» **What needs to be done**: Based on the listing below, report how many lines contain the word "yellow". Nothing but the number, please.

» **Dataset records**:

□ □ □ □

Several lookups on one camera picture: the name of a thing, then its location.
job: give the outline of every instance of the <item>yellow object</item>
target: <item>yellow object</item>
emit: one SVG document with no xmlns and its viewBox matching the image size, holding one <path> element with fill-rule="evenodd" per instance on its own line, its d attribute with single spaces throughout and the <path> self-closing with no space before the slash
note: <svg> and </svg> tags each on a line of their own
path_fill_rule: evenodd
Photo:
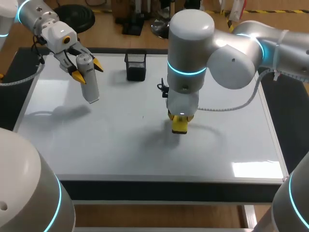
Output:
<svg viewBox="0 0 309 232">
<path fill-rule="evenodd" d="M 175 115 L 172 123 L 172 132 L 174 134 L 187 134 L 188 117 Z"/>
<path fill-rule="evenodd" d="M 101 70 L 98 70 L 98 71 L 103 71 L 103 68 L 102 68 L 102 66 L 101 66 L 101 64 L 100 64 L 100 62 L 99 62 L 99 60 L 97 59 L 97 58 L 94 58 L 93 59 L 93 63 L 94 63 L 94 65 L 96 65 L 97 66 L 97 68 L 99 68 L 99 69 L 101 69 Z"/>
<path fill-rule="evenodd" d="M 81 73 L 78 70 L 72 72 L 72 77 L 75 81 L 78 81 L 78 82 L 80 82 L 84 85 L 86 84 L 85 79 L 83 78 L 83 76 L 81 75 Z"/>
<path fill-rule="evenodd" d="M 63 42 L 64 44 L 68 44 L 68 43 L 70 42 L 70 40 L 71 40 L 70 36 L 66 36 L 66 37 L 63 38 L 63 41 L 62 41 L 62 42 Z"/>
</svg>

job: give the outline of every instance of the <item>black mat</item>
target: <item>black mat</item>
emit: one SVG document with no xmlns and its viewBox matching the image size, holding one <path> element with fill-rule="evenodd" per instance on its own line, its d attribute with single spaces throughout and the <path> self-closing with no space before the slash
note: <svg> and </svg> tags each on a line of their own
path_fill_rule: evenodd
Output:
<svg viewBox="0 0 309 232">
<path fill-rule="evenodd" d="M 125 54 L 126 49 L 90 48 L 93 53 Z M 147 50 L 167 54 L 167 50 Z M 5 82 L 24 79 L 37 70 L 29 48 L 17 52 Z M 269 73 L 262 81 L 265 97 L 289 173 L 309 151 L 309 97 L 301 82 Z M 12 130 L 30 82 L 0 87 L 0 127 Z M 279 185 L 164 182 L 61 181 L 73 200 L 205 201 L 270 203 Z"/>
</svg>

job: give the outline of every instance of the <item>black object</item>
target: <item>black object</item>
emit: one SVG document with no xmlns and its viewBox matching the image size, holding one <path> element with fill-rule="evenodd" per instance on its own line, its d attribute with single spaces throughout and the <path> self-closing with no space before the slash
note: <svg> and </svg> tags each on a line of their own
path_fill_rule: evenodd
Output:
<svg viewBox="0 0 309 232">
<path fill-rule="evenodd" d="M 38 48 L 45 56 L 47 48 Z M 125 54 L 120 48 L 89 48 L 92 53 Z M 167 50 L 147 49 L 147 54 L 167 54 Z M 20 48 L 3 79 L 22 80 L 37 70 L 36 54 Z M 32 81 L 0 87 L 0 127 L 13 130 Z M 304 85 L 286 76 L 277 82 L 269 73 L 262 80 L 264 94 L 281 150 L 291 173 L 309 150 L 309 98 Z M 237 183 L 180 183 L 132 181 L 61 181 L 73 200 L 200 201 L 270 203 L 280 185 Z"/>
<path fill-rule="evenodd" d="M 129 49 L 126 52 L 126 79 L 128 81 L 144 81 L 146 77 L 145 50 Z"/>
<path fill-rule="evenodd" d="M 284 75 L 273 79 L 273 73 L 262 79 L 263 91 L 291 174 L 309 151 L 309 96 L 300 81 Z"/>
<path fill-rule="evenodd" d="M 184 3 L 185 9 L 196 9 L 199 10 L 201 7 L 200 0 L 186 0 Z"/>
<path fill-rule="evenodd" d="M 33 45 L 31 46 L 31 52 L 34 52 L 38 56 L 41 64 L 45 64 L 45 60 L 43 56 L 41 55 L 41 53 L 39 52 L 37 44 L 44 45 L 47 43 L 47 41 L 43 37 L 39 37 L 37 35 L 34 35 L 32 37 L 32 40 L 33 40 Z"/>
<path fill-rule="evenodd" d="M 54 9 L 54 11 L 58 14 L 60 21 L 68 24 L 76 33 L 82 33 L 90 29 L 96 21 L 92 10 L 82 5 L 62 5 Z"/>
<path fill-rule="evenodd" d="M 135 17 L 129 17 L 125 22 L 123 23 L 123 35 L 136 35 L 140 36 L 141 30 L 144 26 L 144 17 L 141 15 L 136 15 Z"/>
<path fill-rule="evenodd" d="M 169 97 L 169 87 L 164 85 L 163 78 L 161 78 L 161 83 L 156 85 L 159 90 L 162 92 L 163 98 Z"/>
</svg>

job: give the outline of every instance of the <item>white cable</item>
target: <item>white cable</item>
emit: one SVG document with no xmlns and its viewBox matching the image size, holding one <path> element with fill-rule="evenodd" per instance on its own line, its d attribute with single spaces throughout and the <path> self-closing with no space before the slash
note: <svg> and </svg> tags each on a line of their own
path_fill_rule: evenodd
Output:
<svg viewBox="0 0 309 232">
<path fill-rule="evenodd" d="M 41 74 L 41 72 L 43 71 L 45 67 L 45 64 L 42 64 L 39 66 L 37 72 L 33 75 L 31 75 L 30 77 L 27 77 L 23 80 L 20 80 L 20 81 L 15 81 L 15 82 L 11 82 L 11 83 L 0 83 L 0 87 L 7 87 L 7 86 L 15 86 L 15 85 L 19 85 L 19 84 L 22 84 L 24 82 L 27 82 L 27 81 L 30 81 L 32 80 L 34 77 L 38 76 Z"/>
<path fill-rule="evenodd" d="M 271 73 L 271 72 L 273 73 L 273 72 L 275 72 L 275 70 L 273 70 L 273 69 L 267 69 L 267 70 L 263 71 L 263 72 L 259 75 L 258 79 L 256 80 L 256 84 L 255 84 L 255 87 L 254 87 L 254 90 L 253 90 L 253 94 L 251 95 L 251 97 L 249 98 L 249 100 L 248 100 L 246 103 L 244 103 L 243 105 L 238 106 L 238 107 L 234 107 L 234 108 L 226 108 L 226 109 L 198 108 L 198 110 L 202 110 L 202 111 L 213 111 L 213 112 L 226 112 L 226 111 L 239 110 L 239 109 L 242 109 L 242 108 L 246 107 L 247 105 L 249 105 L 249 104 L 253 101 L 253 99 L 254 99 L 254 97 L 255 97 L 257 91 L 258 91 L 259 85 L 260 85 L 261 80 L 263 79 L 263 77 L 264 77 L 267 73 Z M 281 73 L 281 74 L 283 74 L 283 75 L 286 75 L 286 76 L 288 76 L 288 77 L 290 77 L 290 78 L 292 78 L 292 79 L 295 79 L 295 80 L 298 80 L 298 81 L 302 81 L 302 82 L 304 82 L 304 83 L 309 83 L 309 79 L 305 79 L 305 78 L 303 78 L 303 77 L 296 76 L 296 75 L 292 75 L 292 74 L 285 73 L 285 72 L 279 72 L 279 73 Z"/>
</svg>

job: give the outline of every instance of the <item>yellow block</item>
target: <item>yellow block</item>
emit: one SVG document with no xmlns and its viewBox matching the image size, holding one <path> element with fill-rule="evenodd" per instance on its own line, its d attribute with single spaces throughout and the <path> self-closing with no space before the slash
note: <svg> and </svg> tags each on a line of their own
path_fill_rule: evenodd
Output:
<svg viewBox="0 0 309 232">
<path fill-rule="evenodd" d="M 175 115 L 172 123 L 172 132 L 174 134 L 187 134 L 188 118 L 186 116 Z"/>
</svg>

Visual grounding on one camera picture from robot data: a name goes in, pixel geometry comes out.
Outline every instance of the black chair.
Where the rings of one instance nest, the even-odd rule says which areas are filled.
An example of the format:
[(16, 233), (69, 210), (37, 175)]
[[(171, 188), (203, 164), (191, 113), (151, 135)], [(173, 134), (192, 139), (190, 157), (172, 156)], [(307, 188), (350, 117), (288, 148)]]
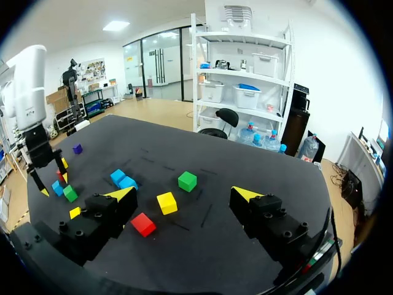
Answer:
[[(200, 130), (198, 133), (215, 136), (227, 140), (228, 137), (231, 135), (232, 127), (236, 128), (239, 123), (239, 115), (231, 109), (219, 109), (218, 111), (216, 111), (216, 116), (218, 118), (221, 118), (225, 122), (222, 130), (216, 128), (206, 128)], [(224, 132), (227, 124), (231, 125), (228, 135)]]

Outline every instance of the black mat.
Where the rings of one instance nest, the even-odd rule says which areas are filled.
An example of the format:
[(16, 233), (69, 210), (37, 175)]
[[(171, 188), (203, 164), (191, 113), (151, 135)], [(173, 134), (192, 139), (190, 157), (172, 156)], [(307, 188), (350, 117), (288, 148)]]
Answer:
[[(81, 143), (80, 155), (72, 151)], [(122, 169), (139, 185), (139, 208), (157, 230), (143, 238), (128, 223), (85, 267), (124, 284), (149, 290), (256, 294), (273, 286), (281, 266), (257, 240), (250, 240), (228, 207), (230, 188), (272, 192), (315, 235), (330, 206), (322, 173), (310, 163), (221, 138), (185, 132), (124, 117), (107, 116), (62, 141), (69, 183), (79, 198), (57, 197), (54, 161), (38, 171), (50, 191), (42, 195), (28, 179), (31, 222), (57, 230), (69, 210), (94, 192), (117, 188), (110, 174)], [(177, 186), (184, 171), (198, 177), (191, 193)], [(163, 216), (156, 196), (171, 191), (179, 211)], [(328, 264), (329, 275), (332, 264)]]

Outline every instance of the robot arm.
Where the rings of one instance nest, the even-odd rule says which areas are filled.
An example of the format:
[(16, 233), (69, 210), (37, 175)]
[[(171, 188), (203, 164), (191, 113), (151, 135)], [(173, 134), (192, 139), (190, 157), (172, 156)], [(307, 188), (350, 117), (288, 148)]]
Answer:
[(14, 72), (14, 91), (3, 99), (6, 114), (17, 118), (19, 130), (25, 136), (25, 144), (31, 159), (28, 173), (33, 177), (39, 190), (49, 196), (39, 179), (35, 168), (47, 166), (53, 159), (64, 179), (67, 171), (61, 160), (61, 150), (53, 150), (47, 132), (42, 126), (46, 118), (44, 74), (46, 48), (33, 45), (22, 50), (18, 56)]

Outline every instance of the ceiling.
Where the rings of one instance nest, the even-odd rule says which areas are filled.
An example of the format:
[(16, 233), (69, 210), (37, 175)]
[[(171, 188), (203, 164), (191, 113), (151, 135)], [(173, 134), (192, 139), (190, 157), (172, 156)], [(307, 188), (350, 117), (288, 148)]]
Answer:
[[(10, 32), (0, 57), (7, 61), (31, 44), (48, 52), (92, 42), (125, 40), (156, 26), (204, 15), (204, 0), (41, 0)], [(113, 20), (130, 22), (119, 32), (103, 31)]]

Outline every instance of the water bottle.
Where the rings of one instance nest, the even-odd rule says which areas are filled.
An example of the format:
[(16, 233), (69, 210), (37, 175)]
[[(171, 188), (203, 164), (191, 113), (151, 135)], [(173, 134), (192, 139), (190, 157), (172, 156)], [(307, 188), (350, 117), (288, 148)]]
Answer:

□ □ □ □

» **Result for this exercise**: 4